▸ EXERCISE REQUIREMENTS
In your reply, reproduce the lines from the first one below to the line containing "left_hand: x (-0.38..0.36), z", inclusive, exactly as they stand.
_ _ _ _ _ _ _
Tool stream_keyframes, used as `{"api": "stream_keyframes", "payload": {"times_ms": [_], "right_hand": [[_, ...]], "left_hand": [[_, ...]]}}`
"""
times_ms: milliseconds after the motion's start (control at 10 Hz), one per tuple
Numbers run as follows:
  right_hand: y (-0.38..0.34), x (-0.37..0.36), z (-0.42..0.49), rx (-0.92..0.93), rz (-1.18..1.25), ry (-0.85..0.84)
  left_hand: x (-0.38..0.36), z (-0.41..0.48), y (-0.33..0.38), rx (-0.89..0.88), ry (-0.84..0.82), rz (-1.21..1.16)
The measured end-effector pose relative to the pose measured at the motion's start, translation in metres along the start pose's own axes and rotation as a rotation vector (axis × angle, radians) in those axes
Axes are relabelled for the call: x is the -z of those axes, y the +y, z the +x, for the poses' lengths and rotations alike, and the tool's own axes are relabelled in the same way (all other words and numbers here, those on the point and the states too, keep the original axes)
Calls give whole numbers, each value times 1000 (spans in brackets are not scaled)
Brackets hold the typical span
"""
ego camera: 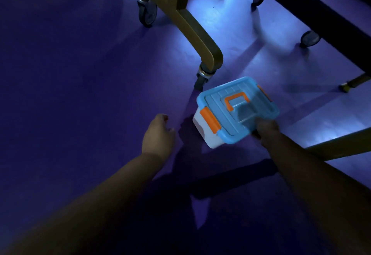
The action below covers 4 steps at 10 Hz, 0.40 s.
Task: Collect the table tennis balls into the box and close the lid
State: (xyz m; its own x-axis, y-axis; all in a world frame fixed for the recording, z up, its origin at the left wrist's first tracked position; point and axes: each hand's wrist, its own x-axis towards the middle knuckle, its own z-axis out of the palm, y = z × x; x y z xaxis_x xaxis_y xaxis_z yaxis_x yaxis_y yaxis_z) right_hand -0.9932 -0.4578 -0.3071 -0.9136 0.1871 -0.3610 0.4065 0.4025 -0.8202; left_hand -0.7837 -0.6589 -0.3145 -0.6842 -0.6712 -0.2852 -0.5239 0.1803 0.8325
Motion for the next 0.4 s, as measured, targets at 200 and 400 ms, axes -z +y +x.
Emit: {"api": "stream_keyframes", "payload": {"times_ms": [200,400], "right_hand": [[1,13,-48,78,-486,114],[-31,21,-164,4,-803,-49]], "left_hand": [[37,-16,10,86,-39,-56],[115,-57,38,101,-80,-20]]}}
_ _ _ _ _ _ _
▸ SOLUTION
Tool stream_keyframes, used as `{"api": "stream_keyframes", "payload": {"times_ms": [_], "right_hand": [[_, ...]], "left_hand": [[_, ...]]}}`
"""
times_ms: milliseconds after the motion's start (control at 10 Hz), one per tuple
Numbers run as follows:
  right_hand: y (-0.38..0.34), x (-0.37..0.36), z (-0.42..0.49), rx (-0.92..0.93), rz (-1.18..1.25), ry (-0.85..0.84)
  left_hand: x (-0.38..0.36), z (-0.41..0.48), y (-0.33..0.38), rx (-0.89..0.88), ry (-0.84..0.82), rz (-1.21..1.16)

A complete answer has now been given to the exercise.